— Ну, ты, вообще приторчал по кайфу? — Курбан еще баловался картами. — Цаца, крыша у ливера не съехала? Второй день волыну требует! Эй, сиварь, не подмороженный случайно? Или здорово татьяной отходили по богонелькам?
Принесли обед. Алмаз похлебал постной султыги, в которой плавали кусочки картофеля и кислая капуста, и отложил железную миску в сторону. Еда в горло не лезла. Лежать не мог — взбухли почки и воспалились, снова присел на стул, головой уперся в стену.
А может не почки? Слышал, когда позвоночник болит, радикулит — те же дела начинаются: ни согнуться, ни разогнуться. Когда отец, весь день отмахав кетменем на поле, взопревший валился на землю отдохнуть — его прихватывал радикулит, но тоже не мог сразу определить: то ли радикулит, то ли почки. Лучше всего обвязать пояс теплым, почки греются за счет собственного тепла, и воспаление спадет.
В камере было прохладно и сумрачно, тусклый плафон под потолком распределял по кругу желтый свет. За дверью конвойные провели по коридору новенького, видимо пьяного, который, смешивая русский с казахским, громко орал:
— Ана жаынан туыс! Родственник! Амансыз ба, коке! Аналы? тек![1]
Слышно было, как его ударили и матерясь, гремя засовами, захлопнули дверь. Но неугомонный рассерженно кричал из соседней камеры, стуча по двери кулаками:
— Ант?р?ан!?кесіне тарту![2] Ты не родственник! Вонючий козел!
Дверь открылась, двое или трое повалтузили крикуна несколько минут, затем все стихло. Не выпрямляясь, Алмаз продвинулся к нарам, вынул из-под матраца пуловер и перевязался в поясе, добрался до ведра, куда кидали мусор и окурки — сплюнул солоноватую слюну. Шершавым языком провел по рассохшимся губам и пошел на место.
* * *
Цаца лежал на нарах, подогнув ноги и высоко выдвинув коленки — изучал потолок.
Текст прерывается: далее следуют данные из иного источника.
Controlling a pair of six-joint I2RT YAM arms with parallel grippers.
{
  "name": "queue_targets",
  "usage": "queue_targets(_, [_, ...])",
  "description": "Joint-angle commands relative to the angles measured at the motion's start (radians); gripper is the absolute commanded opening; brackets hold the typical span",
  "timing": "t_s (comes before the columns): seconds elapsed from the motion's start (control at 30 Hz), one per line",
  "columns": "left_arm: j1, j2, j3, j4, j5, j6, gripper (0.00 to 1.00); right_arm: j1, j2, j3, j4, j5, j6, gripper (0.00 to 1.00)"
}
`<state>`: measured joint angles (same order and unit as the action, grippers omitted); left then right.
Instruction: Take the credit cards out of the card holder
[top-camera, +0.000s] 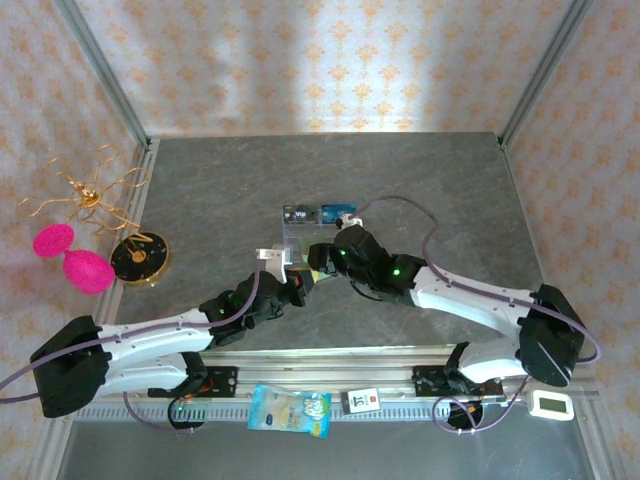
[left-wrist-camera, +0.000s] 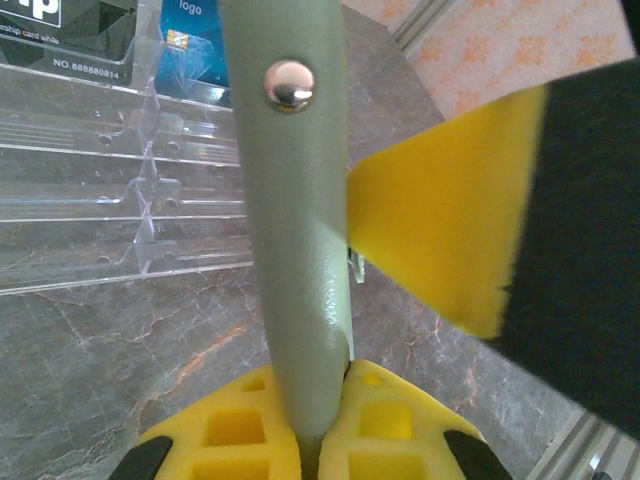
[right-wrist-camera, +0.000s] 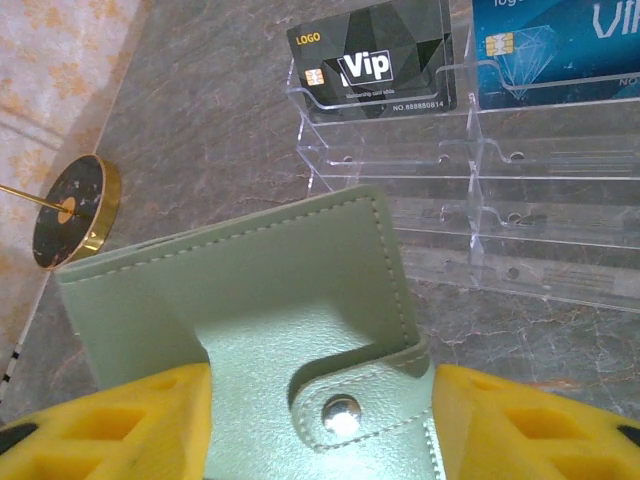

Держал сигарету возле носа, крутил её пальцами и нюхал табак, с шумом затягивая воздух.
— По зонам шухер катится. Братва вскрывает животы, юрики базар держали — решили от синичек требовать послаблений. — сказал он, распрямляя ноги. — С понтом — Булат-Сифон такой клич бросил. А? Курбан?
— С чего ты взял?
— Сука буду.
— У нас ничего не слышно. Надо через крюков выяснить, что за базар.
— В Таразе шестьдесят человек краску пустили, двое или трое кони двинули.
Алмаз в полудреме слушал о джамбульской буче. Рисовались картины одна прелестнее другой: по дворам валяются умирающие, истекающие кровью зеки, их складывают, как шпалы, и отвозят в тюремный лазарет. Дело поставлено на поток: фельдшер, ковыряясь кровавыми руками во внутренностях, суровой ниткой и сапожной иглой штопая животы восставших, то и дело рявкает: «Следующий! Следующий!» Откинувшихся неудачников за руки волокут в морг. Один из этих неудачников показался подозрительно знакомым Алмазу, он присмотрелся и увидел — себя! Тело и лицо опухли, казались синюшными и окаменелыми. Подошли двое и, подхватив его, подняли.